The reply should hold only the lines from the one with "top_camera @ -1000" to the one with "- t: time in", both ends kept, exactly as they appear below, without any pictures.
(Material shown begins)
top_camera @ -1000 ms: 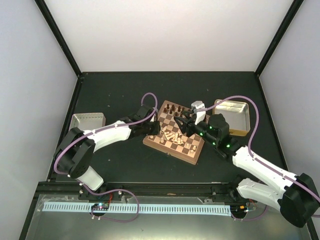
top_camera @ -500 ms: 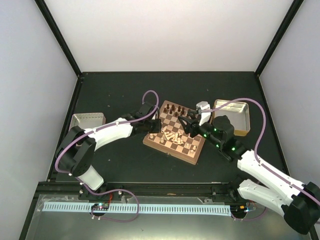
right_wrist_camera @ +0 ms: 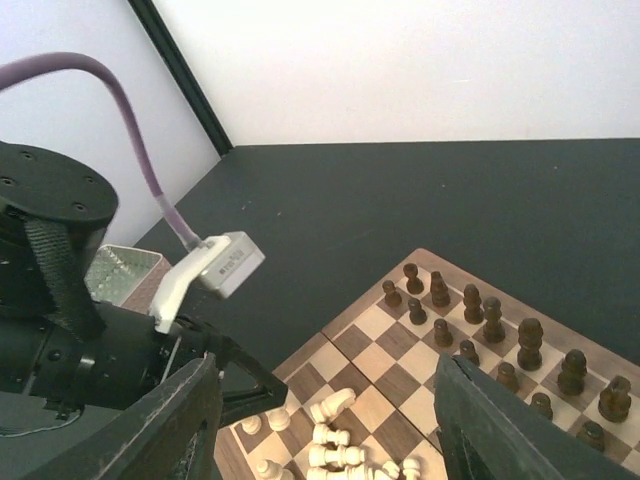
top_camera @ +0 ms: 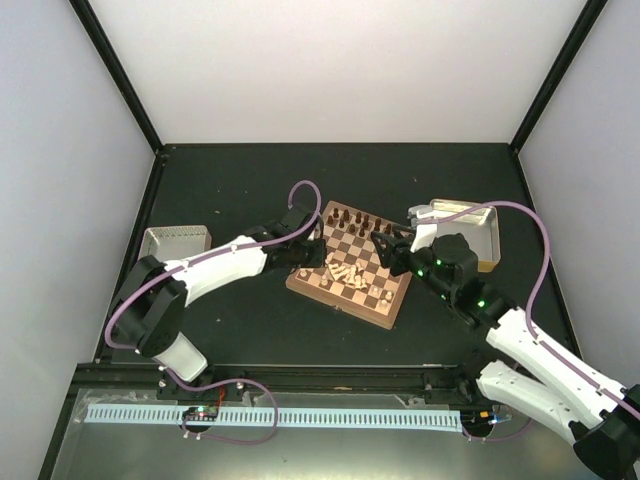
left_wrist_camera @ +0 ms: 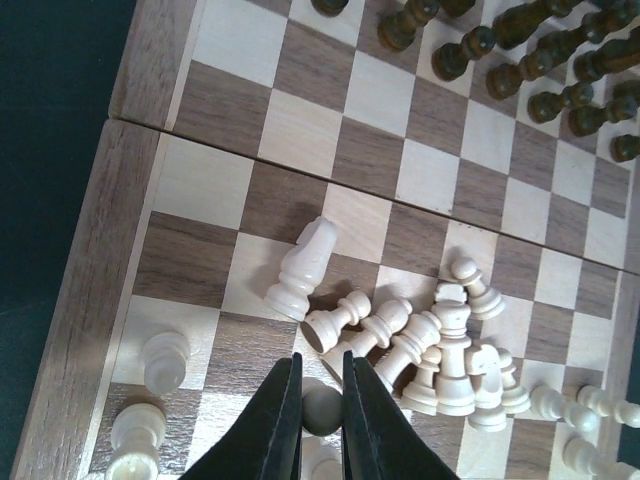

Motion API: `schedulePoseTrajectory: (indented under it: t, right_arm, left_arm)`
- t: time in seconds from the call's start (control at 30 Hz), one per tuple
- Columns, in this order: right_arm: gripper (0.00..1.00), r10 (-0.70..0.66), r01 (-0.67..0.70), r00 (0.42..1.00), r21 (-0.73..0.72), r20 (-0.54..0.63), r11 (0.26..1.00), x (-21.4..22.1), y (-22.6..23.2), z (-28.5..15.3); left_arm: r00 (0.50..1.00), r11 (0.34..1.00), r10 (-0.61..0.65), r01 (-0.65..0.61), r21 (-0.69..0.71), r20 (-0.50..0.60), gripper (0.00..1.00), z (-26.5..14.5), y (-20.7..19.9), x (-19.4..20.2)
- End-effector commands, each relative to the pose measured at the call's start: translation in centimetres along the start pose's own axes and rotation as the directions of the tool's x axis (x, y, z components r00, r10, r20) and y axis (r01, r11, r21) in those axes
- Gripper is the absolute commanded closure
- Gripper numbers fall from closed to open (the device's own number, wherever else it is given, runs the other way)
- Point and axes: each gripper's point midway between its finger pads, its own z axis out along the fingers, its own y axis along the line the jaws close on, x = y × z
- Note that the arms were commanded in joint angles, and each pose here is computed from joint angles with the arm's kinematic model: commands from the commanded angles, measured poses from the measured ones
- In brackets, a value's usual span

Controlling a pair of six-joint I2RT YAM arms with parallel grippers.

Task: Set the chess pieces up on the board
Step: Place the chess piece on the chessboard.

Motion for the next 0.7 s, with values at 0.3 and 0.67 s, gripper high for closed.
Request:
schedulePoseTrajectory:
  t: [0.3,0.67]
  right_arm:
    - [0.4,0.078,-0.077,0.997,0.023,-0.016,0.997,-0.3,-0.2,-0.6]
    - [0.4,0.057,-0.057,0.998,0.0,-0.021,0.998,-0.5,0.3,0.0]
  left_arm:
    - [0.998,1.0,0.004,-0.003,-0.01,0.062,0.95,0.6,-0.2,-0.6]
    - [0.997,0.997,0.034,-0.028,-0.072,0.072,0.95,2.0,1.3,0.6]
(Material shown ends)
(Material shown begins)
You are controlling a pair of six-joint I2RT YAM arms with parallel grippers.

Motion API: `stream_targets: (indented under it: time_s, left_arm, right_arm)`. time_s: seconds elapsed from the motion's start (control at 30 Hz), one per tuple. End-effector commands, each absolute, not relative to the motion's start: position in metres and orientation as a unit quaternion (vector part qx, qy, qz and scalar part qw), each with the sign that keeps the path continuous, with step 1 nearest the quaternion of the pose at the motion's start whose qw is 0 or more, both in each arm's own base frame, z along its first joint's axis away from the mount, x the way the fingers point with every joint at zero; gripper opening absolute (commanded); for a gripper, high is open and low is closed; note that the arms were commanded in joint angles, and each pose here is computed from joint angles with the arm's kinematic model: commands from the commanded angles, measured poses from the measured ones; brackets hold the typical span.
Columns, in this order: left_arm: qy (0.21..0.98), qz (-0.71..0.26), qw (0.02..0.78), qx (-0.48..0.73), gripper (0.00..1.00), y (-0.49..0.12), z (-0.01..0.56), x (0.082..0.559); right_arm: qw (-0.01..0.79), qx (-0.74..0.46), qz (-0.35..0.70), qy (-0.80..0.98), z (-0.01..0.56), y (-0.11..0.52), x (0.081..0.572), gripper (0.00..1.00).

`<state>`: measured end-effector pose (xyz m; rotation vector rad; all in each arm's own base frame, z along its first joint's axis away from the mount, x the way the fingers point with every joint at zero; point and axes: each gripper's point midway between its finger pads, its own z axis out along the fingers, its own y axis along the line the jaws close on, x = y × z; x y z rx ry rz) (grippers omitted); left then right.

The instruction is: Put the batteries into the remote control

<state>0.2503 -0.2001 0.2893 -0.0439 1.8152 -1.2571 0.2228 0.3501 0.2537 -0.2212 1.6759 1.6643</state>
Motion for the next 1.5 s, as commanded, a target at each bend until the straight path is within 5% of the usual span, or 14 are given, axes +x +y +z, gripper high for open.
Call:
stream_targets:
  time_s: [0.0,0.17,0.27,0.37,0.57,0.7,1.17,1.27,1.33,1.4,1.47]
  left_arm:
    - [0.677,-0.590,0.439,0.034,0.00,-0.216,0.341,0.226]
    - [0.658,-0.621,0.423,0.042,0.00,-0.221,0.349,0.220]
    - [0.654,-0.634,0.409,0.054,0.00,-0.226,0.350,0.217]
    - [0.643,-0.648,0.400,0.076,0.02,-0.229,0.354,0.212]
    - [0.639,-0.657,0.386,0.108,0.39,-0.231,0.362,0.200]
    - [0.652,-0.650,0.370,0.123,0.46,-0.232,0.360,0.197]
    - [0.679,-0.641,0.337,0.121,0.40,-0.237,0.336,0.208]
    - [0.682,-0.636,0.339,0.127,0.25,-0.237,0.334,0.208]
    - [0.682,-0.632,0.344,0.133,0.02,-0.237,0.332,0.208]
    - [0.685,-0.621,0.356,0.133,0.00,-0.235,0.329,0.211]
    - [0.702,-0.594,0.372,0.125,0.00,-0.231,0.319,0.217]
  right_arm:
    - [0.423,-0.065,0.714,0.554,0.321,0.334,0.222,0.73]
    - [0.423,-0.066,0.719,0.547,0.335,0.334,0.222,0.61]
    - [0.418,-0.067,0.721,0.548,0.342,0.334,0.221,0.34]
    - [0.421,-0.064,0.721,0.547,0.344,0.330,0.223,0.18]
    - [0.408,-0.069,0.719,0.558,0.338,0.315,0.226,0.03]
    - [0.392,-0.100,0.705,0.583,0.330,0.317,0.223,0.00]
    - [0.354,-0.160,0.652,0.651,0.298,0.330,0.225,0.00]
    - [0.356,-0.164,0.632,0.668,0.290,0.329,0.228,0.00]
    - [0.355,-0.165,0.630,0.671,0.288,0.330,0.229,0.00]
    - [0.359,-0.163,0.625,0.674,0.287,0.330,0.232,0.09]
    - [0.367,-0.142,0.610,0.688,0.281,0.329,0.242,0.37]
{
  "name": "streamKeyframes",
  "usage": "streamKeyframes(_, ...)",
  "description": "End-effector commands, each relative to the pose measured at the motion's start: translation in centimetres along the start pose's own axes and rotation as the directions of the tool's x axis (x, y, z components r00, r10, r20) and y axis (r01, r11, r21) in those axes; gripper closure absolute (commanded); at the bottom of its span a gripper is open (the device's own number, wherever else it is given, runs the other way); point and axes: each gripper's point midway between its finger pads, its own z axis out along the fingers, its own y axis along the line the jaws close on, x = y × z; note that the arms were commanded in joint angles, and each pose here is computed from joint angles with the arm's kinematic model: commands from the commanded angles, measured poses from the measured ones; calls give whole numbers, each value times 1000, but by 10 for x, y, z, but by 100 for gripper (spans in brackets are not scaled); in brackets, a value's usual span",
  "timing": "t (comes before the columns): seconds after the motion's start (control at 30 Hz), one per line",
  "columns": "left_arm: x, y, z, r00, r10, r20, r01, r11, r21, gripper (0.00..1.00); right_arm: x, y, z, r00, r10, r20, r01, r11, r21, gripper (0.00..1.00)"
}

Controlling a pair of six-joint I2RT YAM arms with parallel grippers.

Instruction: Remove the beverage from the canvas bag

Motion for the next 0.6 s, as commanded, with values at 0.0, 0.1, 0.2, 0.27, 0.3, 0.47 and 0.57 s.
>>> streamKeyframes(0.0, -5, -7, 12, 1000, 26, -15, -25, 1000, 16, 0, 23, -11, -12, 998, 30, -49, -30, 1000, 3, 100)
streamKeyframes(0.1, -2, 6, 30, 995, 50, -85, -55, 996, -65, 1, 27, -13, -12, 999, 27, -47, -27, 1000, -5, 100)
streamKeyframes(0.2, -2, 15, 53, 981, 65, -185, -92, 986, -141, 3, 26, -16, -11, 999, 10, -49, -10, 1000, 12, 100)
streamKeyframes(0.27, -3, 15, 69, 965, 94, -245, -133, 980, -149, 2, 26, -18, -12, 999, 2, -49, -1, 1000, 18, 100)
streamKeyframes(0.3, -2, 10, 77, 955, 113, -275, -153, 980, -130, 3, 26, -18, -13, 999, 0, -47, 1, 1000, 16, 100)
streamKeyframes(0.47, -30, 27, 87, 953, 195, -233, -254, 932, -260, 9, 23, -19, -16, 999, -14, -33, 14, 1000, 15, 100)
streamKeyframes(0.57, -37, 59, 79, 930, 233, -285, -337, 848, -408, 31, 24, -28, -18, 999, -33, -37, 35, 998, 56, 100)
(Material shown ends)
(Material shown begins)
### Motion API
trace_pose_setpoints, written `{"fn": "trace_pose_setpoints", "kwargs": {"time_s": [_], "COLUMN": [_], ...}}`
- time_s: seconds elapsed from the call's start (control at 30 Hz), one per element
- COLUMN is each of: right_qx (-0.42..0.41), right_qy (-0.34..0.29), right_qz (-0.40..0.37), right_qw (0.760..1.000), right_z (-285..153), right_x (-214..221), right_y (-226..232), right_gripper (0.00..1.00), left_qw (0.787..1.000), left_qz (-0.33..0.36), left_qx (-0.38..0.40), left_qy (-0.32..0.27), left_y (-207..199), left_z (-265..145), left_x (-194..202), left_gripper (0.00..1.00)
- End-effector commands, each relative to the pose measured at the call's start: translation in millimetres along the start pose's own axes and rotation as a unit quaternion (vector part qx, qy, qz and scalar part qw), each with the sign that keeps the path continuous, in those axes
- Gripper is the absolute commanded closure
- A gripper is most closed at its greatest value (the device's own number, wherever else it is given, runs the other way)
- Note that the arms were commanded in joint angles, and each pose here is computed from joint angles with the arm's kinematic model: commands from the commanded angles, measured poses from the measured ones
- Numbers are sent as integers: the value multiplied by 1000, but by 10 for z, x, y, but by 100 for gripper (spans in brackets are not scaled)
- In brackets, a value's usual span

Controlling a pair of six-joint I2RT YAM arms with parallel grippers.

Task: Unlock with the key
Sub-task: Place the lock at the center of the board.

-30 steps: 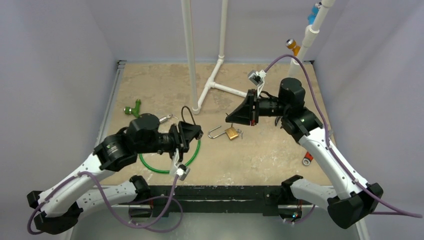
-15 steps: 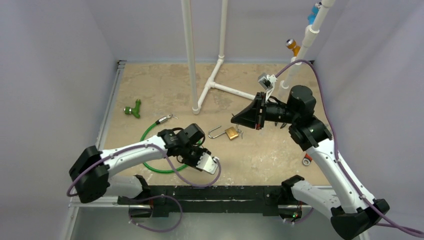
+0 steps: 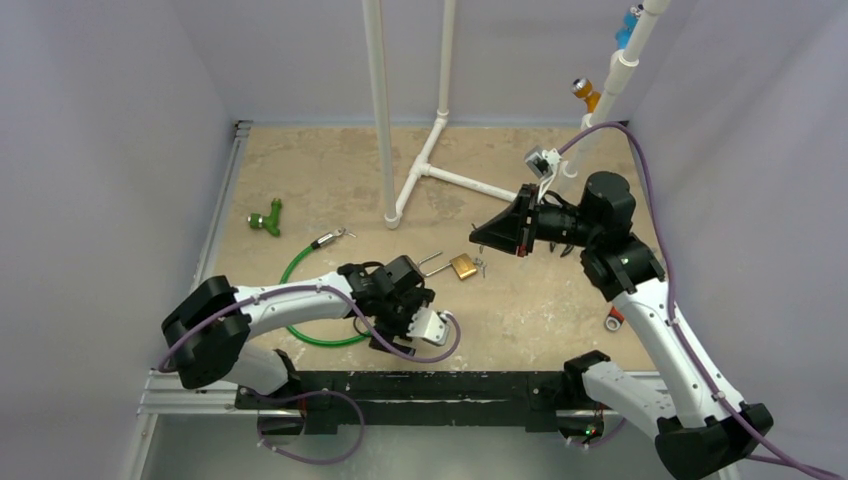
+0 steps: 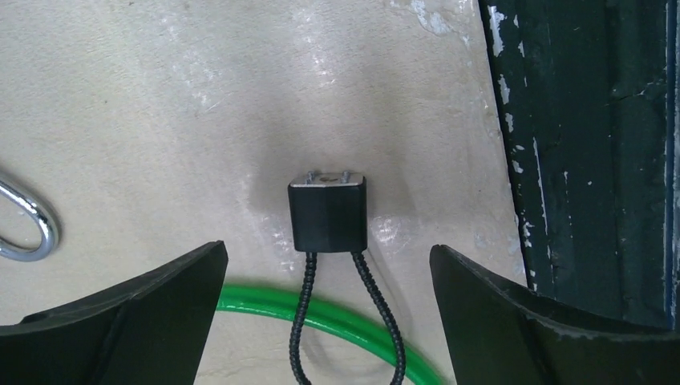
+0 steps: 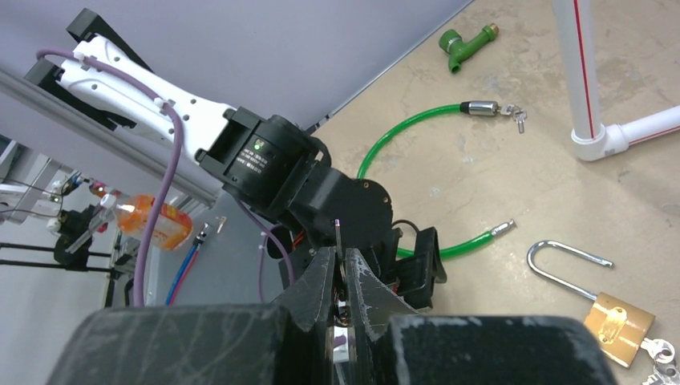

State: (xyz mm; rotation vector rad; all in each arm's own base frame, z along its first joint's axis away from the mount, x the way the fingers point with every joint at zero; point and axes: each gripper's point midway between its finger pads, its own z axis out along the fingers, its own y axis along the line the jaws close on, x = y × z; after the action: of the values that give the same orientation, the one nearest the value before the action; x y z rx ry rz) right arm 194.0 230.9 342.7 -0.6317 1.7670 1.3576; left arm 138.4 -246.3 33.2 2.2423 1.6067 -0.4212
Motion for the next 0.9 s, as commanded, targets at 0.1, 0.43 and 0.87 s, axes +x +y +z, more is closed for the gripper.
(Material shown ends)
Solution for this problem:
top_camera @ -1000 ms: 
top_camera @ -500 ms: 
right_wrist_camera @ +0 ms: 
top_camera @ +0 ms: 
left_wrist_camera @ +0 ms: 

Motion API: `schedulePoseTrajectory: (indented under it: t, right_arm, left_arm)`
- t: time in seconds from the call's start (control at 30 Hz), one per tuple

Nothing further is needed for this answer.